BACKGROUND
Following the separation of medical treatment and drug dispensing in Taiwan, patients are now required to bring their prescriptions to the pharmacy and request the pharmacist to dispense the medication. The prescription serves as the basis for the pharmacist during the medication dispensing process. Currently, prescriptions are presented in paper format. Patients present a prescription issued by a medical unit and visit the pharmacy to request the pharmacist to dispense it. Upon receiving the paper prescription, the pharmacist must manually enter the drug information into the computer.
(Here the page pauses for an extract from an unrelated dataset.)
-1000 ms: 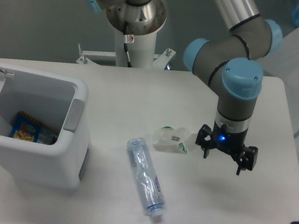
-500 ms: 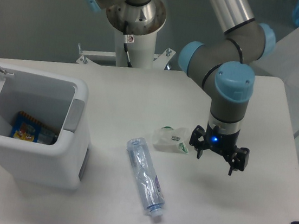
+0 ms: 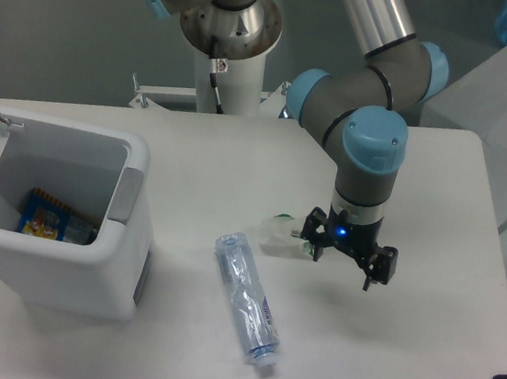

However, the excessive and complex information in the prescription leads to time wastage for the pharmacist and often results in information errors.
OBJECTIVE
This study aims to utilize AI optical recognition and AI neural network machine learning technology to accurately identify the details of prescription paper and drug information. This will enable the establishment of an optical recognition artificial intelligence system and pharmaceutical care database. By utilizing this system, pharmacists will be able to record accurate information in real-time while performing dispensing services, ensuring precise patient medication information and allowing for more accurate pharmaceutical care.
METHODS
In this study, we collaborated with the Pharmacists Association, which collected prescription pads from major medical institutions in Taiwan. The collected prescription pads were first de-identified. Then, the information and graphic orientation of the prescription pads were manually marked. Optical character recognition (OCR) and machine learning using neural networks were then performed to build a database for artificial intelligence recognition of prescription papers.
RESULTS
This study successfully establishes an artificial intelligence-based prescription identification system that allows users to directly upload images of paper prescriptions. The system utilizes artificial intelligence algorithms and accesses a specifically designed database for identification purposes to accurately identify prescription information. The identified information is then presented based on the relevant fields in the system interface.
CONCLUSIONS
The field of pharmaceutical care has witnessed advancements in artificial intelligence technology. Artificial intelligence recognition technology is being utilized to enhance pharmacists' drug judgment and facilitate collaboration and implementation of home care services. Furthermore, a nationally standardized medical integration database is being established to support the integration of medical resources in Taiwan and serve as the foundation for cross-border service cooperation.